Would love to know more about you and how MCTD is treating you, as well as your pregnancy(ies). I am trying to remain positive and optimistic through this pregnancy, but as you well know, that is easier said than done. I just hope my body cooperates and lets me have a healthy baby!!!

Bookwormyone

I do to!  I was taking Plaquenil pre-pregnancy but stopped when we started TTC.  My rheumatologist said it's ok to take during pregnancy but I chose not to.  I am considered high risk, and have ultrasounds every four weeks.  Starting at 30 weeks I'll have NSTs twice a week and BPP if needed.  I see a perinatologist in addition to the regular OB and also had a fetal echocardiogram. 

So far my pregnancy has been uneventful.  This is my first pregnancy and first baby, so sometimes it's hard to tell if I'm starting to have MCTD symptoms or typical pregnancy issues.  I had carpal tunnel pre-pregnancy which my rheumy says can be related to MCTD, and it's been pretty bad so far this trimester.  I have a lot of fatigue and joint/muscle pain, but again, it's hard to tell what's typical and what isn't. 

Just an FYI, I had my NT scan come back as increased risk for NTDs.  I'm 26, so age wasn't a contributing factor.  I was a wreck for over a week until we could have a level II ultrasound, but the baby looks perfect.  False positives are pretty common with this test whether you have issues or not, so try not to freak out until you know there's a reason to (easier said than done!).  So far my little girl looks perfect.  Even with the false positive I'm still glad we opted to have the testing done.

The perinatologist did say that with autoimmune issues in general you can be more likely to develop pre-e, and IUGR, but the increase isn't huge and he stressed that with close monitoring there's no reason to think I can't have a perfectly healthy baby. 

Good luck to you both! 

angie0000

hi.  my phone is acting up so please excuse the typos. i was diagnosed with mctd 2 years ago. my hubby and i desperately want another child but i am afraid of developing pulmonary hypertension which i know is fatal when pregnant so i am looking for success stories. i am 36 and also onl yearsy have occasional pains now but 2 years ago i had a pretty painful flare. i would love to hear how you two are doing as i am hoping i may still have another child. i was a surrogate in 2006 and delivered a healthy but small baby girl. never even heardof mctd then. my own youngest is 10 and the need to have another baby is huge. good luck ladies.  

Carey07

I have lived with the symptoms for over 11 years...but was just officially diagnosed at the John Hopkin's Lupus Clinic with MCTD, Raynaud's, La+ antibody, MFTHR & antiphospholipid anitbodies.  I am taking Plaquenil 400 mg, baby aspirin, Folbic & a prenantal vitamin daily + Vitamin D weekly.  So far, I have had NO LUCK with TTC!!  It took a while to "conceive" naturally & my 1st pregnancy was an ectopic   We tried a monitored IUI afterward = BFN.  Moved to a new clinic for an IVF cycle = developed OHSS / no fresh transfer.  Frozen embryo transfer #1 (2 day 3 embies) = BFN.  FET #2 (3 day 5 blasts) = Chemical.  Currently, back to IUI's at clinic #1. We have 5 embryos left in storage.  I'm terrified to use/waste them in me, but can't afford a surrogate just yet. I'm only 28 years old & can produce a good number of great quality eggs, but my body has not had any success with implantation in the right spot.  JHU doctors claim MCTD can't cause infertility, my RE disagrees.
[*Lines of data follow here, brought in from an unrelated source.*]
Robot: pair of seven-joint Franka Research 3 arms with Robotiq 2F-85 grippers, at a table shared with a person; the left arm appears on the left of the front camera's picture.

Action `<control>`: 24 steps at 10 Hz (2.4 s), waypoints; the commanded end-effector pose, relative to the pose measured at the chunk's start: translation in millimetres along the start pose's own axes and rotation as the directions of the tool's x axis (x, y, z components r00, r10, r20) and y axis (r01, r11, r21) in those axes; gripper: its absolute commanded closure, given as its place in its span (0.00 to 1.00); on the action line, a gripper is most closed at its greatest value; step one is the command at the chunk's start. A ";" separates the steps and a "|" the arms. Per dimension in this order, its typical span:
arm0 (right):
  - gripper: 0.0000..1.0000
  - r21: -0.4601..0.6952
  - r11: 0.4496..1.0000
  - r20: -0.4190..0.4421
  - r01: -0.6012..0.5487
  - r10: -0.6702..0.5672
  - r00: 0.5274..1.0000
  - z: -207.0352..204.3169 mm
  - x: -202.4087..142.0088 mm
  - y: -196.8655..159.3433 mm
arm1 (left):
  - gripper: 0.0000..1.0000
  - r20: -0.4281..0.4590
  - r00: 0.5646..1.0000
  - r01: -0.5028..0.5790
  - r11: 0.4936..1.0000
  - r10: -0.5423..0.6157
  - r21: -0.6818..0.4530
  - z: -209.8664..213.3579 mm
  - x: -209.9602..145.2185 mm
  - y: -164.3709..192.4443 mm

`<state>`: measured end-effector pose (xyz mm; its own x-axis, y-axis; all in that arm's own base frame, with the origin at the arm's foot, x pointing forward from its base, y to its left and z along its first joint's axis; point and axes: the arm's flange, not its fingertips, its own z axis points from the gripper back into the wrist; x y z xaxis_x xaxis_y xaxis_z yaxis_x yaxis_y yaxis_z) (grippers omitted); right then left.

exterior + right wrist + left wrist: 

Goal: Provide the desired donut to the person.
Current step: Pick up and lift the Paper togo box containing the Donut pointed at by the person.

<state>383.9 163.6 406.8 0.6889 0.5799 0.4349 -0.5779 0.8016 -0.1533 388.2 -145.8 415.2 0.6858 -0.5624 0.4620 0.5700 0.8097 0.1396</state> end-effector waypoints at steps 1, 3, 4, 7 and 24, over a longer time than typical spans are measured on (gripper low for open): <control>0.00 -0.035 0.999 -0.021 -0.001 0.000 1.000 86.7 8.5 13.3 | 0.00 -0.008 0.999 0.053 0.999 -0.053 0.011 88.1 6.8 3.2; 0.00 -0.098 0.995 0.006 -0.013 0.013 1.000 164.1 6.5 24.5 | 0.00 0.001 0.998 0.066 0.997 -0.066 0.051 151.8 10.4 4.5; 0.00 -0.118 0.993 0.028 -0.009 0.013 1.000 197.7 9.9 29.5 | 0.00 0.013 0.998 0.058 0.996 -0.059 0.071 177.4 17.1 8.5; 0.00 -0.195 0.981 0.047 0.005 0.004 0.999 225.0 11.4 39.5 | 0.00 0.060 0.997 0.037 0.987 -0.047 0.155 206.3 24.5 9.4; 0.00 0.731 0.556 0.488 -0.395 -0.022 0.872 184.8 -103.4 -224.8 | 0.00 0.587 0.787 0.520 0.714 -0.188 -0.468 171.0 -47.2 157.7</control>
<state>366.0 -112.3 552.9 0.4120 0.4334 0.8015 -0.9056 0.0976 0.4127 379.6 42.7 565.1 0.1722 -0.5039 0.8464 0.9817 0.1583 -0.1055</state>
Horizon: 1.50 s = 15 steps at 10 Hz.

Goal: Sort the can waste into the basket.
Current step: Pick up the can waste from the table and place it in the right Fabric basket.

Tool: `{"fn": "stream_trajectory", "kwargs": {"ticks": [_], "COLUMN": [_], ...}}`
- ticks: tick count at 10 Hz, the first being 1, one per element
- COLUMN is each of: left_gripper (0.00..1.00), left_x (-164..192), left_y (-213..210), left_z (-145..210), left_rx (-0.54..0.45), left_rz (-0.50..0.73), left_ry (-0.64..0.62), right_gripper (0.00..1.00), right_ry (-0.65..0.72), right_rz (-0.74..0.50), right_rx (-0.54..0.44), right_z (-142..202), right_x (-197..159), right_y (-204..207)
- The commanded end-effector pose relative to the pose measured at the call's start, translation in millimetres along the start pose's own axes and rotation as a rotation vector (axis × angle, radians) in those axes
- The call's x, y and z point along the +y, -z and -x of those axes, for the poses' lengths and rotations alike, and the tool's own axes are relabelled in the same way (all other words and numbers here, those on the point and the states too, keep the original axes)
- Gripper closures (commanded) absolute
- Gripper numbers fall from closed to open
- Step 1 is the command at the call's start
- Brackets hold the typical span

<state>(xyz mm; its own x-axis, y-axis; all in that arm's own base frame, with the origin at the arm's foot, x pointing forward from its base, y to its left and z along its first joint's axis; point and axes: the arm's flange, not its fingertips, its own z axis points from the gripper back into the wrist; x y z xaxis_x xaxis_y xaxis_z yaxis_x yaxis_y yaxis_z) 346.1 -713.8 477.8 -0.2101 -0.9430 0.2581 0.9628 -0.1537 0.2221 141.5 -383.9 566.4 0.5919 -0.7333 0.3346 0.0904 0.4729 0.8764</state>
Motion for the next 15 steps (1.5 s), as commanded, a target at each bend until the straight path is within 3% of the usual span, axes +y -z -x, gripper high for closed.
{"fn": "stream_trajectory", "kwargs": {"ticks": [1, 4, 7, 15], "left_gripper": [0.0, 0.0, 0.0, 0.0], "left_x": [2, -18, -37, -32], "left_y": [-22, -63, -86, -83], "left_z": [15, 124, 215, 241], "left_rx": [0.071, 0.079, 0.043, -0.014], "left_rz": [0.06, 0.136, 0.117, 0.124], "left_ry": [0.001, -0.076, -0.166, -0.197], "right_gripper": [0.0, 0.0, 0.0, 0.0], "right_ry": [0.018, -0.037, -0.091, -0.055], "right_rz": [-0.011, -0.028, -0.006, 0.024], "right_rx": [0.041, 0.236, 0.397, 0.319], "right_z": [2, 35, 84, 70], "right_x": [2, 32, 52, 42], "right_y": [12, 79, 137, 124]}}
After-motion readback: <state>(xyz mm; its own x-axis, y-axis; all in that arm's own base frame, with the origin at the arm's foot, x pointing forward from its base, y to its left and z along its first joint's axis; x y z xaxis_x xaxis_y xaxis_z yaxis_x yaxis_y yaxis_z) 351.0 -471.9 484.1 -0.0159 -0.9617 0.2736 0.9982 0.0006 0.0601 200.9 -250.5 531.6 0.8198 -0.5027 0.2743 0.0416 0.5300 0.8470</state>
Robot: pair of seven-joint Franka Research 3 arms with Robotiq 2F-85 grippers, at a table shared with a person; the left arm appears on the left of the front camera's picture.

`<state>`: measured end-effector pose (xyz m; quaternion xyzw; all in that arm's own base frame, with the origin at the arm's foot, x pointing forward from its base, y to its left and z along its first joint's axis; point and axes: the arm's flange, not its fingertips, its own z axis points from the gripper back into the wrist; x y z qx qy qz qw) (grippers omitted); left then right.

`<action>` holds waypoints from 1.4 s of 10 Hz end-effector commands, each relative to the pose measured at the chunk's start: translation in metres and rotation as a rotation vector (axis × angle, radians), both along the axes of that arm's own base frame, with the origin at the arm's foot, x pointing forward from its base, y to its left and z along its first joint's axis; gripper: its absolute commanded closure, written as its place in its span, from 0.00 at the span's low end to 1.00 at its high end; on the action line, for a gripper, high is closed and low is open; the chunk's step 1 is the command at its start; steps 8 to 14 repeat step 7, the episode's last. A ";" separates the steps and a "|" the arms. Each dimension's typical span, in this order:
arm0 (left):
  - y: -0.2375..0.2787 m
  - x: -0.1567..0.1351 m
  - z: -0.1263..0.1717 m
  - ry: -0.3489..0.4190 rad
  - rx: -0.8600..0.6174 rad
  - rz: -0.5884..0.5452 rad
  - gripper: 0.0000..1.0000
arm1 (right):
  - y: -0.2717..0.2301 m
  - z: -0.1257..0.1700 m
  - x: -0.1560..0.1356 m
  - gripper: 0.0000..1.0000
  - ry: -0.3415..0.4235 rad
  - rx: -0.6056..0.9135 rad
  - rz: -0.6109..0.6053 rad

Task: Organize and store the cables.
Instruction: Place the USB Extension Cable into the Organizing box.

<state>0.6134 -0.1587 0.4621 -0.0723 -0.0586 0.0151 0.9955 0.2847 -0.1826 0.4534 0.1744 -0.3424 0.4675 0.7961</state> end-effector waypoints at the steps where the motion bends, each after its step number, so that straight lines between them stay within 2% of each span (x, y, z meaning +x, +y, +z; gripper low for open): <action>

However, when I approached my RE about intralipids, heparin/lovenox and/or steroids, I was basically shut down.  I am so frustrated.  I haven't really found anyone else with MCTD who is TTC, as most are already pregnant...which is promising.  Good luck to everyone!!! 

Bookwormyone

So sorry you're struggling, Carey07.  I wish you the best of luck with TTC. 

How is everyone else doing?  I think I'm beginning to flare .  My bloodwork looks good so far, LO looks good, but every day I'm waking up in a little bit more pain.  I start NSTs this week and have a regular OB appt. on Friday so we'll see what they say.  Hopefully if I'm going to flare badly it won't happen until after I've delivered.